COPYRIGHT(2019) Kirkus Reviews, ALL RIGHTS RESERVED.



Publisher's Weekly

April 15, 2019
This tragic, unsatisfying novel recalls Robert Sawyer’s Rollback (2007): a long-married couple has the opportunity to regain youth and pursue first-contact science together. Gunjita and Cav live and work alone in a space lab, where they are corporate flunkeys purportedly doing zero-g research on a drug that failed on Earth but might facilitate rejuvenation in space. At age 82, Gunjita rejuvenates, recovering her youthful body and appetites, but 84-year-old Cav is procrastinating. Their real preoccupation is an asteroid fragment apparently splattered in vomit. Cav is convinced the splatter is organic, even sentient; Gunjita is adamant that it isn’t. Their obdurate disagreement in the absence of evidence mocks their characterization as highly creative scientists. The marriage is a similarly shallow, polarized thing, especially for Gunjita.
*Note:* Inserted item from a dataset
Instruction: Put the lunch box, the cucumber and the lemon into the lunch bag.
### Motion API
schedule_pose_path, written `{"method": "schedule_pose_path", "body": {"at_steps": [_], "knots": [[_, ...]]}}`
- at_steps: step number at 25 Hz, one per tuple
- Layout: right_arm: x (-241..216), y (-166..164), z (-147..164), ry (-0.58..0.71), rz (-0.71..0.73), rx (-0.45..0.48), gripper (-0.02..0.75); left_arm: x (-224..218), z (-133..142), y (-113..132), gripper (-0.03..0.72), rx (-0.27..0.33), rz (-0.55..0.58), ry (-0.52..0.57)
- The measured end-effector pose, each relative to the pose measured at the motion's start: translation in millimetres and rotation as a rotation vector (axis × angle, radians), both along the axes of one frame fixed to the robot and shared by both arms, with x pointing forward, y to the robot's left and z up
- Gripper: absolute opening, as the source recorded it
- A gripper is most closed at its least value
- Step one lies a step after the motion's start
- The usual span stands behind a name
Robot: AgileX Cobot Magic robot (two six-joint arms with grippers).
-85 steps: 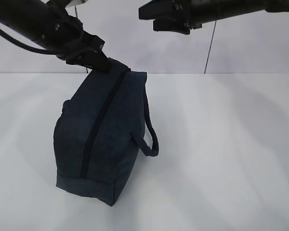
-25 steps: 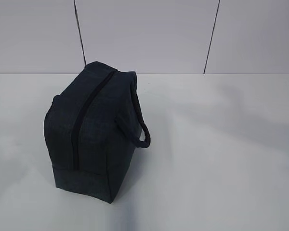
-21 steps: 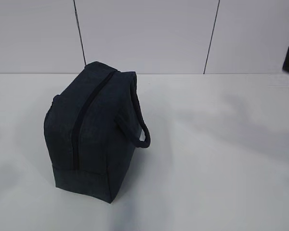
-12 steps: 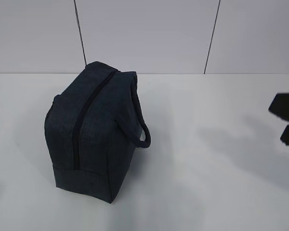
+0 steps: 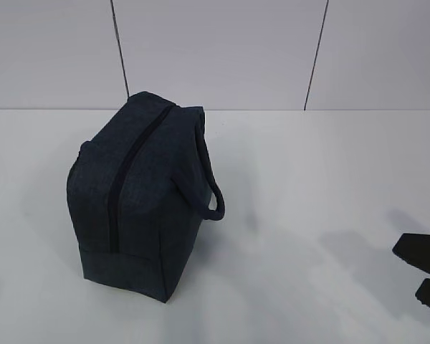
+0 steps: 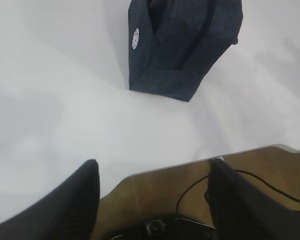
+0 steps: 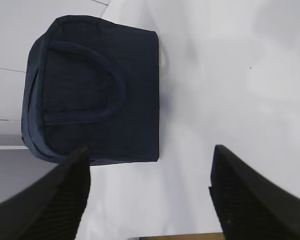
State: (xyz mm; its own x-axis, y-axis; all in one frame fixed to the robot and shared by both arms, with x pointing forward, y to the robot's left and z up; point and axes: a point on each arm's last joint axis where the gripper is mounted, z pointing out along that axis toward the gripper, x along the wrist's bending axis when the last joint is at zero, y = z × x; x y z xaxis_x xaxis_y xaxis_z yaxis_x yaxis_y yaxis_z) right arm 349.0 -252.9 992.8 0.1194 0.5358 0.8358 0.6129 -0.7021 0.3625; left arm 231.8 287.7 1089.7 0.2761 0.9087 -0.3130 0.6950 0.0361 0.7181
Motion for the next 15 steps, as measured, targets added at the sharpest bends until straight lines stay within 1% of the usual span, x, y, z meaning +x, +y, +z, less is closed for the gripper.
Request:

Youth is caricatured as untrammeled, impatient libido and age as painful incapacity; the narrative assumes that a marriage without penetrative sex is doomed to fail. Blumlein (X, Y) peppers the story with levity—dad jokes, flights of alliteration, and pastiched footnotes—but also gratuitous body horror involving embryos and babies. At heart, this discomfiting novel is a bitter depiction of the disintegration of an unhappy relationship, and readers hoping for more science in their science fiction will be disappointed.



Booklist

May 1, 2019
Bittersweet and thought-provoking, Longer asks questions about quality of life, aging, and the ethics surrounding death. Married scientists Gunjita and Cav are researching unlimited rejuvenating, a process that causes unaging back to the patient's twenties but that, done more than twice, causes horrifying results. Gunjita has juved for the second and last time, but Cav is dragging his feet. Blumlein cleverly uses an sf backdrop to explore the implications of living several lifetimes, and soon, the research takes a backseat to the ramifications of Cav's choice. The end, while unsurprising, is both poignant and hopeful. This is an excellent book for book clubs and anyone who enjoys a story that generates more questions than it answers, allowing for colorful discussions.(Reprinted with permission of Booklist, copyright 2019, American Library Association.)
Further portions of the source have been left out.